Compute SigLIP loss between two sets of embeddings.

Compute SigLIP loss using log temperature parameter.

Types

build_opt()

@type build_opt() ::
  {:input_dim, pos_integer()}
  | {:embed_dim, pos_integer()}
  | {:projection_dim, pos_integer()}
  | {:hidden_size, pos_integer()}
  | {:temperature_init, float()}

Options for build/1.

Functions

build(opts \\ [])

@spec build([build_opt()]) :: {Axon.t(), struct()}

Build a SigLIP encoder model.

Options

  • :input_dim or :embed_dim - Input feature dimension (required)
  • :projection_dim - Projection head output dimension (default: 256)
  • :hidden_size - Hidden dimension (default: 512)
  • :temperature_init - Initial temperature value (default: 1.0)

Returns

Tuple of {encoder_model, temperature_param} where:

  • encoder_model is an Axon model mapping inputs to normalized embeddings
  • temperature_param is an Axon parameter for learnable temperature

default_hidden_size()

@spec default_hidden_size() :: pos_integer()

Get the default hidden size.

default_projection_dim()

@spec default_projection_dim() :: pos_integer()

Get the default projection dimension.

default_temperature()

@spec default_temperature() :: float()

Get the default temperature.

loss(z_a, z_b, opts \\ [])

@spec loss(Nx.Tensor.t(), Nx.Tensor.t(), keyword()) :: Nx.Tensor.t()

Compute SigLIP loss between two sets of embeddings.

Parameters

  • z_a - Embeddings from modality A (e.g., images): [batch, dim]
  • z_b - Embeddings from modality B (e.g., text): [batch, dim]

Options

  • :temperature - Temperature scaling (default: 1.0)
  • :log_temperature - Log temperature (overrides :temperature if provided)

Returns

Scalar loss tensor.

Notes

Assumes diagonal pairs (z_a[i], z_b[i]) are positive matches.

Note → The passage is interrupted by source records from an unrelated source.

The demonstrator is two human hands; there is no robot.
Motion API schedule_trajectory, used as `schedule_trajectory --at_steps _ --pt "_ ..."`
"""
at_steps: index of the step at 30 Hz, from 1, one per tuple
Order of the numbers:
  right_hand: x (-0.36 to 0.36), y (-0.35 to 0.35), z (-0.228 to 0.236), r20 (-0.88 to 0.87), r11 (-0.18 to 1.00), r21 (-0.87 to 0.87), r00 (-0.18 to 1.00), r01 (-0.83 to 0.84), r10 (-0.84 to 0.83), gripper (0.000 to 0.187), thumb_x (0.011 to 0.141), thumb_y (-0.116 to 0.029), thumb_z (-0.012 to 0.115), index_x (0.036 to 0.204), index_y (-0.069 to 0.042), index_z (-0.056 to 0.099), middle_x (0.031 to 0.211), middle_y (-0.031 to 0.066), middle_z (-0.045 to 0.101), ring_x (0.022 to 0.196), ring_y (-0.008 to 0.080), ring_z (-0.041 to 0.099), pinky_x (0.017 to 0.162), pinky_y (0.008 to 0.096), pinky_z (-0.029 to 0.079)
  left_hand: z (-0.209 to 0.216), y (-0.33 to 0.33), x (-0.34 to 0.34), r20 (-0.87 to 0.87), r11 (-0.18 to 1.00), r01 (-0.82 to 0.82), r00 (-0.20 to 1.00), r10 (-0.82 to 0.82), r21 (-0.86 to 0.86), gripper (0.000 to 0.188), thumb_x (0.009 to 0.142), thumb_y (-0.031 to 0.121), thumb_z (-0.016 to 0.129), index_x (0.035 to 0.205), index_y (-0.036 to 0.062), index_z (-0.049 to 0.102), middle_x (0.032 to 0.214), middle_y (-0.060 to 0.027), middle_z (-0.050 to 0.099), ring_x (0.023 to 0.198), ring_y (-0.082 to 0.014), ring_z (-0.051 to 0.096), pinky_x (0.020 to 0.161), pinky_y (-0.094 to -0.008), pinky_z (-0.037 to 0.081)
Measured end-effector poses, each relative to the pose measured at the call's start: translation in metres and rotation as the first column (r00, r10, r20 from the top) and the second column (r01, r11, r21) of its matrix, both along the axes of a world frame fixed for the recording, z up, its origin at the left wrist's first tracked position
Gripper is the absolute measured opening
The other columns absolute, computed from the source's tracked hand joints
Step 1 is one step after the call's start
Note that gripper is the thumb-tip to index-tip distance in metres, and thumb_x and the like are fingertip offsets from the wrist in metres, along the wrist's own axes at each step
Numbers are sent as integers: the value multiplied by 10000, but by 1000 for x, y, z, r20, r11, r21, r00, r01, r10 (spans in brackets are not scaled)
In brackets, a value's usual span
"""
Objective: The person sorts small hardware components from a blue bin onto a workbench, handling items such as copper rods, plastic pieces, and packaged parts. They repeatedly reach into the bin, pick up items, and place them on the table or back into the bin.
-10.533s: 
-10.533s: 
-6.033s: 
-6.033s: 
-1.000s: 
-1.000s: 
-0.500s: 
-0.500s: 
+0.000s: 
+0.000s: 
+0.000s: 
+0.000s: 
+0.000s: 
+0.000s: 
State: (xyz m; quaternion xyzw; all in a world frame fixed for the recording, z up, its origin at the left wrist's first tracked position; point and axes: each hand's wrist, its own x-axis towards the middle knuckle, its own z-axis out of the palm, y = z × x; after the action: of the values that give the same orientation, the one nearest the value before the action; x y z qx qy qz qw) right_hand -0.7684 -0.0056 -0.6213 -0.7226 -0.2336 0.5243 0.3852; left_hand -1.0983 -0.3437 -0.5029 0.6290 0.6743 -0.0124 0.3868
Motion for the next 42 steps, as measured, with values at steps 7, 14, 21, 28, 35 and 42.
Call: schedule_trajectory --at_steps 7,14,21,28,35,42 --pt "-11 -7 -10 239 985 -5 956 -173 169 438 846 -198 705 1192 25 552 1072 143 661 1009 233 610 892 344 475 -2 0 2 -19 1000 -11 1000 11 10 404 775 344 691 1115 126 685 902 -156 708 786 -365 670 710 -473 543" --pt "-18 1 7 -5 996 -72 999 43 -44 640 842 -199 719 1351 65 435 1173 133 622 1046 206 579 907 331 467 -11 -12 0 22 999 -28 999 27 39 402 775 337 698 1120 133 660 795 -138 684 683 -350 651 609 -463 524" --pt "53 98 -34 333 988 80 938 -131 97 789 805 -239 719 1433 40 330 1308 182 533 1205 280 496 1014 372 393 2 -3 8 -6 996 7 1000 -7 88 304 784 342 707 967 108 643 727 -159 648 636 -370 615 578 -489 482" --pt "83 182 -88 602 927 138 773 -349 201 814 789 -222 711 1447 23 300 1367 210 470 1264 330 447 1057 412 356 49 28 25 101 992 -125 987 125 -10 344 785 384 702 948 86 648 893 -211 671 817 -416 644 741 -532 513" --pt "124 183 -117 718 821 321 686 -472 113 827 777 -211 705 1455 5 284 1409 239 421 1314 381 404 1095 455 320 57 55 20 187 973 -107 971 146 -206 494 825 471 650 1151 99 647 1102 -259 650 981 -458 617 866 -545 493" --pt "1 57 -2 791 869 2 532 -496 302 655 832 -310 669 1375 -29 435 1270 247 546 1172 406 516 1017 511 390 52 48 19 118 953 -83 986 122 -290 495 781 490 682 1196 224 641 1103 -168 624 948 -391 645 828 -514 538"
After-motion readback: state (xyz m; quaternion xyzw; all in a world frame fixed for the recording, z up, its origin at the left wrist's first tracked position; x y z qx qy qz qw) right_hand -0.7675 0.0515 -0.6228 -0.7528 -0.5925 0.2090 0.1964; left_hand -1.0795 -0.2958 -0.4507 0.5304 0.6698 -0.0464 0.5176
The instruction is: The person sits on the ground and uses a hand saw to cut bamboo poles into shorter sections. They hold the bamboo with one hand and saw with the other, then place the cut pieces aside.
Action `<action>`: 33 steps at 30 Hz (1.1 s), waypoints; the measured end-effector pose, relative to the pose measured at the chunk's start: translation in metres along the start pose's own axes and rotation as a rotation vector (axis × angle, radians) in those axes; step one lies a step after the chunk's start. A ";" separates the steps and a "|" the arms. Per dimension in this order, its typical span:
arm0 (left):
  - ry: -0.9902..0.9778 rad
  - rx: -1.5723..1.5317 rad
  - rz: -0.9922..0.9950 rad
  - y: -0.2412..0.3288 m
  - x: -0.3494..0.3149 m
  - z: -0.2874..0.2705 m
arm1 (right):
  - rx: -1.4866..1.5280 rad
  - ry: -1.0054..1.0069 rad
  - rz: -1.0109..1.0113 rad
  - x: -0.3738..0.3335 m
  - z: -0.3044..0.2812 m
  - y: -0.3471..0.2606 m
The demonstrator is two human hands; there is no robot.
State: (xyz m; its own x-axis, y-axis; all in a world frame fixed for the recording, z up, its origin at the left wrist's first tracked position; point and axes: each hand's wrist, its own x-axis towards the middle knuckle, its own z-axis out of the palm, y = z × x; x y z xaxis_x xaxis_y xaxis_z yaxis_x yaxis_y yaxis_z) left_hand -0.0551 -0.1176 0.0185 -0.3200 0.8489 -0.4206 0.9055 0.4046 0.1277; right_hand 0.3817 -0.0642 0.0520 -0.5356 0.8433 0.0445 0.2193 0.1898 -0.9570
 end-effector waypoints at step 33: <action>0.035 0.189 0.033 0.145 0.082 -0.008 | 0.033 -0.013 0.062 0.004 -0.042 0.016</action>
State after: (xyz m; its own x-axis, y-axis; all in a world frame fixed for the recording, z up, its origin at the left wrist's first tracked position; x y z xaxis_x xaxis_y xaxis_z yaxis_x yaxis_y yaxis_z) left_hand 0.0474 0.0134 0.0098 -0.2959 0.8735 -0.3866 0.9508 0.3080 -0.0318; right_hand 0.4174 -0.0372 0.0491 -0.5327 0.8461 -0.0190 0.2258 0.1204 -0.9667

All other pairs are treated as negatives.

loss_with_log_temp(z_a, z_b, log_temperature)

@spec loss_with_log_temp(Nx.Tensor.t(), Nx.Tensor.t(), Nx.Tensor.t()) :: Nx.Tensor.t()

Compute SigLIP loss using log temperature parameter.

Convenience function that takes the log temperature directly (useful when temperature is a learnable parameter in log space).